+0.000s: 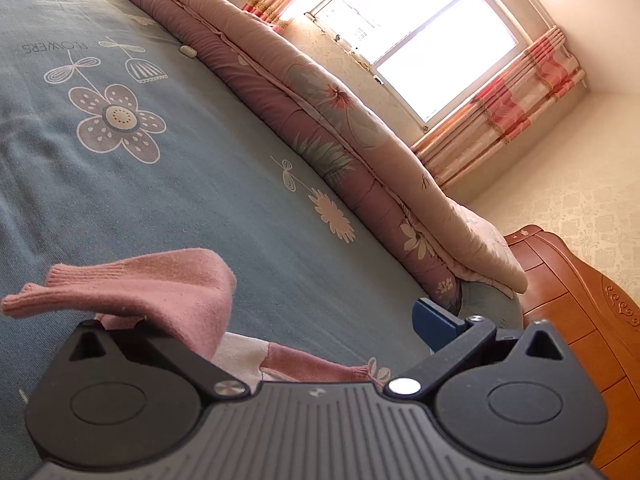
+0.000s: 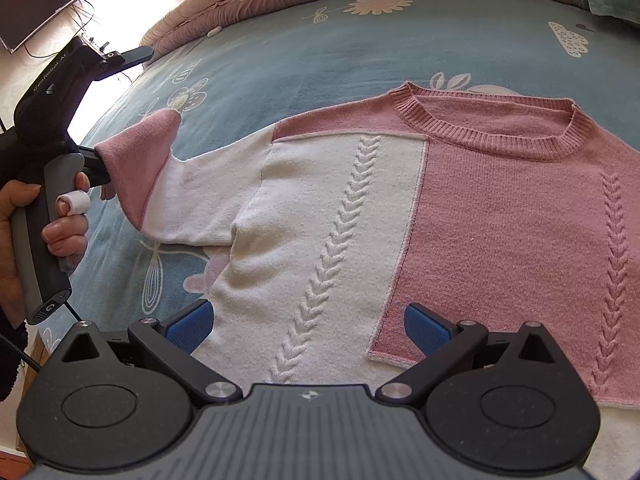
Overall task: Fold clothes
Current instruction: 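Lift the cuff and carry the sleeve across the body with the left tool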
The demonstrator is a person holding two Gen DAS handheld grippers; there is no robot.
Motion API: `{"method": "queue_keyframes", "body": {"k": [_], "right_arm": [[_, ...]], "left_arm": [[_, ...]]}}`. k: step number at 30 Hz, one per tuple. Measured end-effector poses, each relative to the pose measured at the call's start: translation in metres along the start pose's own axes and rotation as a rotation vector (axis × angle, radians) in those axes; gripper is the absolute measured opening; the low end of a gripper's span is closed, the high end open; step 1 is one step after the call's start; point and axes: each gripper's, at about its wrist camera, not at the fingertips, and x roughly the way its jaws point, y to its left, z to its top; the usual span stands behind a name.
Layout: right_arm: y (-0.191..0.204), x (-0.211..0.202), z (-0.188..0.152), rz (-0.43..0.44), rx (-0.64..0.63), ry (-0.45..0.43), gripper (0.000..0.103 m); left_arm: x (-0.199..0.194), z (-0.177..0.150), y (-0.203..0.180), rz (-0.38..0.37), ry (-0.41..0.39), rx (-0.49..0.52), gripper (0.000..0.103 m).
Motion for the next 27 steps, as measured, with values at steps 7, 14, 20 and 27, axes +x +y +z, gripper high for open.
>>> {"method": "queue_keyframes", "body": {"k": [7,14,20,27], "right_arm": [[-0.02,-0.001,-0.002,-0.054,-0.037,0.074,0.103],[-0.04,-0.006,0.0,-0.145,-0.053,0.125,0.103],[-0.049,-0.013,0.002,-0.172,-0.106,0.144,0.103],[-0.063,-0.021,-0.007,-0.124,-0.123,0.197,0.103]], "left_arm": [[0.006,-0.011,-0.031,-0.021,0.03,0.031,0.102],[0.014,-0.021,-0.062,-0.046,0.05,0.054,0.102],[0.021,-0.034,-0.088,-0.06,0.071,0.08,0.102],[0.034,-0.051,-0.116,-0.083,0.098,0.107,0.102]]}}
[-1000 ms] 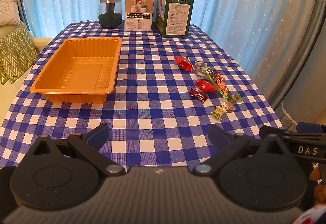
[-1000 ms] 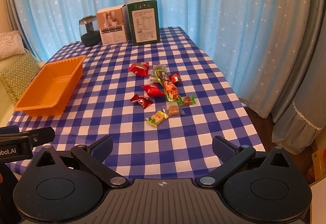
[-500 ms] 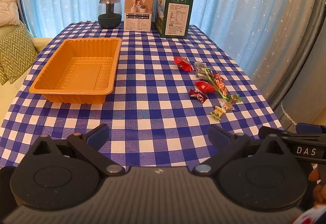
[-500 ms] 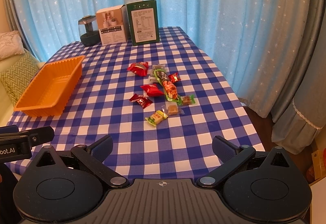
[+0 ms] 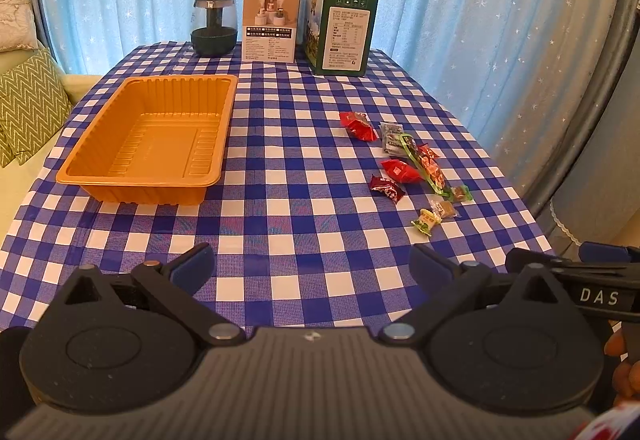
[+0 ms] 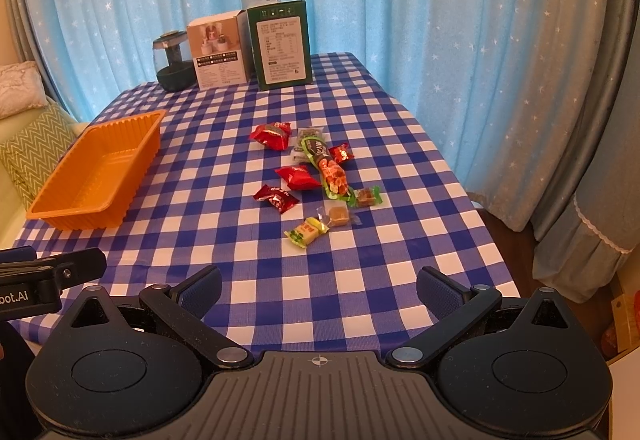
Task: Organize snacks
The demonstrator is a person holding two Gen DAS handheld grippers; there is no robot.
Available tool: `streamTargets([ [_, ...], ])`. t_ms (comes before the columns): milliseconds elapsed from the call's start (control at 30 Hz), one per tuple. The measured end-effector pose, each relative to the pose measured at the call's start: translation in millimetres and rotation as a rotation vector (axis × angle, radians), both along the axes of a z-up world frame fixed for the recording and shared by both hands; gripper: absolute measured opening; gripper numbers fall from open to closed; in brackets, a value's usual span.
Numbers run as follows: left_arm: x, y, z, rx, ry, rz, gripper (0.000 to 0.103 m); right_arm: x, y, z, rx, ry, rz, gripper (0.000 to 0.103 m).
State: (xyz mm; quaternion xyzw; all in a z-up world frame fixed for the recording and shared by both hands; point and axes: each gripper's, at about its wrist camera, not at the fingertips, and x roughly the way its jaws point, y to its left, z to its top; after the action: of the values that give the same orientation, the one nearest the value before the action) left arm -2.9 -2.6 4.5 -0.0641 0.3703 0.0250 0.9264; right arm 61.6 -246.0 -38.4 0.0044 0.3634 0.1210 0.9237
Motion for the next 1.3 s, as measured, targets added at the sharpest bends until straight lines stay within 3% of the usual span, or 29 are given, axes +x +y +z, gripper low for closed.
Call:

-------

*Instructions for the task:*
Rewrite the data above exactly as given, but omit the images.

*Finished task:*
+0.000s: 
+0.000s: 
Overall task: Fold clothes
Current instruction: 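Lift the cuff and carry the sleeve across the body with the left tool
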The demonstrator is a person holding two Gen DAS handheld grippers; there is no robot.
Motion API: `{"method": "queue_keyframes", "body": {"k": [_], "right_arm": [[_, ...]], "left_arm": [[_, ...]]}}`. k: step number at 30 Hz, one per tuple. Measured end-effector poses, each relative to the pose measured at the call's start: translation in metres along the start pose's own axes and rotation as a rotation vector (axis × angle, radians) in those axes; gripper is the absolute measured opening; the low end of a gripper's span is closed, the high end open; step 1 is one step after the call's start; point and axes: each gripper's, at about its wrist camera, not at the fingertips, and x roughly the way its jaws point, y to its left, z to its top; the usual span stands behind a name.
Layout: right_arm: y (-0.191..0.204), x (-0.211..0.202), z (-0.188..0.152), rz (-0.43..0.44), rx (-0.64..0.63), ry (-0.45..0.43), gripper (0.000..0.103 m); left_arm: x (-0.199..0.194), z (-0.177..0.150), y (-0.203..0.180), rz (-0.38..0.37), ry (-0.41..0.39), rx (-0.49..0.52), gripper (0.000..0.103 m).
Motion for the next 27 steps, as measured, with values at steps 7, 14, 20 and 27, axes +x +y +z, gripper high for open.
>>> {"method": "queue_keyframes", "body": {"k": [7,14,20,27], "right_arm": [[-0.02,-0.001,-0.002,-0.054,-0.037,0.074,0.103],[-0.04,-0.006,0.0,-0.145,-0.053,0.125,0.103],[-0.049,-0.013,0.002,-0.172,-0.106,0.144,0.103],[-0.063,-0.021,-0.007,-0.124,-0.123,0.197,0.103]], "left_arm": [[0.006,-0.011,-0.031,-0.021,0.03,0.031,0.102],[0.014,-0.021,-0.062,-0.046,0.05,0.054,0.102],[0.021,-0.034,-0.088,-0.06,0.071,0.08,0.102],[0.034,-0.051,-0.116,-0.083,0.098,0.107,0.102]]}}
[-1000 ms] 
[-1000 ms] 
[-500 ms] 
[-500 ms] 
[+0 ms] 
[+0 ms] 
Task: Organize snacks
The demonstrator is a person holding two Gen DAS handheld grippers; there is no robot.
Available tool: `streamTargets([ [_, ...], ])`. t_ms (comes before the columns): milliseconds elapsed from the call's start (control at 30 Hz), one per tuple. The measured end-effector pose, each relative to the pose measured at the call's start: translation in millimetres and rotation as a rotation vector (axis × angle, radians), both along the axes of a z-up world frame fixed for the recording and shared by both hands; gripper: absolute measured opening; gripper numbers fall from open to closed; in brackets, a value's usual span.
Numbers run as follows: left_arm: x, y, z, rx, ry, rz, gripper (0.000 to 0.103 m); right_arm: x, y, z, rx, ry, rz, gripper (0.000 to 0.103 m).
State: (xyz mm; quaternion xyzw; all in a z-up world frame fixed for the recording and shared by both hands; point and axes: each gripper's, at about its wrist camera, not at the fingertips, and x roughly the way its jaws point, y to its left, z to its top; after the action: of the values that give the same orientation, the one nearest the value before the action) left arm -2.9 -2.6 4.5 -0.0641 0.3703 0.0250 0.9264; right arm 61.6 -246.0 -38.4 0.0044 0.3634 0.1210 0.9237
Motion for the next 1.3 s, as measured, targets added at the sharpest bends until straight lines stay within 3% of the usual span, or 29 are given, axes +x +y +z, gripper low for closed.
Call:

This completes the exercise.